The Independent Women’s Forum honored Secretary of Labor Elaine Chao as our second Woman of Valor at our annual gala dinner, held on May 24.
Speaking to a packed ballroom at Washington’s Fairmont Hotel, IWF president Nancy M. Pfotenhauer hailed the event as “a very special evening for us as we honor the memory of one remarkable woman and the achievements of another.”
The award is given to honor the memory of Barbara Olson, an IWF founder, who perished in the Sept. 11 attack on the Pentagon. Last year’s recipient was Lynne Cheney.
Heather Higgins, chairman of the IWF board, spoke about IWF’s rising profile with the media. She also praised the organization’s high quality of publications and its ability to draw people to the website for serious policy debate.
Higgins also mischievously noted that IWF is a women’s organization where the women actually like men!
“We searched the world over for the person best qualified to kick off our evening with a few well chosen words about our honoree,” Pfotenhauer said. “We thought there could be no one better than the man she describes as a brilliant political strategist, incredibly loyal — particularly to his football team — and her soul mate. Ladies and gentlemen, I give you the senior senator from Kentucky, the assistant majority leader of the U.S. Senate, and (most importantly) Elaine’s husband…Sen. Mitch McConnell.”
Senator McConnell proudly recalled his wife’s achievements, noting that she had come to the United States from Taiwan as a child who spoke no English.
Former U.S. Solicitor General Ted Olson was on hand to honor his wife’s memory and to present the award to Secretary Chao. Olson noted that Barbara would be proud of IWF’s recent achievements, including its leading role in the U.S. government’s Iraqi Women’s Democracy Initiative, for which the IWF received a grant from the State Department.
Olson praised Ricky Silberman, IWF chairman emeritus, for her vision in helping to found the organization before reciting Secretary Chao’s distinguished resume. Secretary Chao joked that she’d had so many positions that everybody in the room was going to think she couldn’t hold a job.
Chao recalled that her father had worked several years in the U.S. before he was able to send for little Elaine and her mother to join him. She movingly said that, when she and her mother passed the Statue of Liberty, they had high hopes but that they could not have guessed that Elaine would one day be a cabinet member.
On a sadder note, Olson praised Dr. Amal MaMalchi, as another woman of valor. She was one of the courageous Iraqi women who have participated in the democracy education programs led by IWF senior vice president Michelle Bernard. Dr. MaMalchi was assassinated in November 2004.
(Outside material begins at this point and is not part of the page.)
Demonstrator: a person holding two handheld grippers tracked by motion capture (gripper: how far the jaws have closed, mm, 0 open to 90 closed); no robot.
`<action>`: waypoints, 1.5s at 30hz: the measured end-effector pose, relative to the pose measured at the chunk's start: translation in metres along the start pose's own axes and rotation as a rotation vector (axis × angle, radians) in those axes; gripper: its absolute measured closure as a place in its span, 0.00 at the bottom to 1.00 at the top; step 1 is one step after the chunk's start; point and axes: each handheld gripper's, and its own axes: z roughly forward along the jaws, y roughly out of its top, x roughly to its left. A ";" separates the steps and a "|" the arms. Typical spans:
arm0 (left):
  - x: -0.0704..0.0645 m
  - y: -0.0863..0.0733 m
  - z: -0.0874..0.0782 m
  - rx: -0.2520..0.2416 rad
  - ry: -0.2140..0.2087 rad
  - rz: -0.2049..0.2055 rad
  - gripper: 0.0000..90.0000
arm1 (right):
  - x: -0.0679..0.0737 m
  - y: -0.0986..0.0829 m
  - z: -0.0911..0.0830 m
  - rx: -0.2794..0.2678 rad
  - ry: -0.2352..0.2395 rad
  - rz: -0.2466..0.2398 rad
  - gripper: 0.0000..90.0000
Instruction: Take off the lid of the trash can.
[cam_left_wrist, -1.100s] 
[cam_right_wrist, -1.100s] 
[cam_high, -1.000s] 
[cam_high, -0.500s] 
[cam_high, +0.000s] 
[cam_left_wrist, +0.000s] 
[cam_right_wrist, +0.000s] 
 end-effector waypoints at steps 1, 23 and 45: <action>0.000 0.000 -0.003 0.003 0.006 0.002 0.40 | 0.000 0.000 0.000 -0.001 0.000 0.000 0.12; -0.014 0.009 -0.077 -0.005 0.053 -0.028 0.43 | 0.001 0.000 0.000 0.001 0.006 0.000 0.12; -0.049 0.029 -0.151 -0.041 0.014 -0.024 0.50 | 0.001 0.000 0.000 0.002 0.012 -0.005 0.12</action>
Chairman of the gala committee was Gloria Dittus, whom Pfotenhauer praised as a “person of boundless energy and ability possessing the two crucial components to putting together an evening like this: a phenomenal sense of humor and a phenomenal team. They say the sign of real talent is when someone can do something difficult and make it look effortless.”
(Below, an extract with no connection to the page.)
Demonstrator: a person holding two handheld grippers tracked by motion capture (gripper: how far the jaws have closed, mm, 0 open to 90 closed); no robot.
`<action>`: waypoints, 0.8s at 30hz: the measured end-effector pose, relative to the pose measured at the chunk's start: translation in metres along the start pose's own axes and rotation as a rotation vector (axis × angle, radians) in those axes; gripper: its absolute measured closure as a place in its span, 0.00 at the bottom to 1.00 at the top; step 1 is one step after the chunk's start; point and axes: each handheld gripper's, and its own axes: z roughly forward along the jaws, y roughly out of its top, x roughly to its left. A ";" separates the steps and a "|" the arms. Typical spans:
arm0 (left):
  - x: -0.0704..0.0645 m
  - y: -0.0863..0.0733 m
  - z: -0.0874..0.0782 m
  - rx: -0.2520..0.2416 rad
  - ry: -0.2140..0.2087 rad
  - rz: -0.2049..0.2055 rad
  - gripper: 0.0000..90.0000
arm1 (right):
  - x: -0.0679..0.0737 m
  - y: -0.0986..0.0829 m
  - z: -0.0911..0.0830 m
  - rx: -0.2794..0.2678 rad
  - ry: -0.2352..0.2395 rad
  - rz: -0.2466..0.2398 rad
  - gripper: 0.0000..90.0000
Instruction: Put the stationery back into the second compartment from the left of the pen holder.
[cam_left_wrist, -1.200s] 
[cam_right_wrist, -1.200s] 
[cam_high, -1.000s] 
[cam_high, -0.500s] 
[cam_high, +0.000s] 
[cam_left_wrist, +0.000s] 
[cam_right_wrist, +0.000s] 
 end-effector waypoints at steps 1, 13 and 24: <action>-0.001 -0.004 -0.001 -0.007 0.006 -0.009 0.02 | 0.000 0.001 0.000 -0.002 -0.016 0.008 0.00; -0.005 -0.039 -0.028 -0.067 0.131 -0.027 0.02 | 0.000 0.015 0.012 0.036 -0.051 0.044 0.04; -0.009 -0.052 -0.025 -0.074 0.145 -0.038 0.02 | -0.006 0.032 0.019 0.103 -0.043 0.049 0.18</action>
More than 350 Washington movers and shakers attended the gala at the Fairmont Hotel. Among those in attendance: Rep. Deborah Pryce, Rep. Mark Foley, Meryl Chertoff, Rep. Paul Ryan, Rep. Trent Franks, Ed and Cathy Gillespie, Grover Norquist, Kellyanne Conway, Barbara Comstock, Karl Rove’s assistant Susan Ralston, Susan Allen, Rhonda Keenum (soon to be head of White House liaison office) Cari Dominguez of the EEOC, Ambassador Steven Steiner, and Judge Laurence Silberman.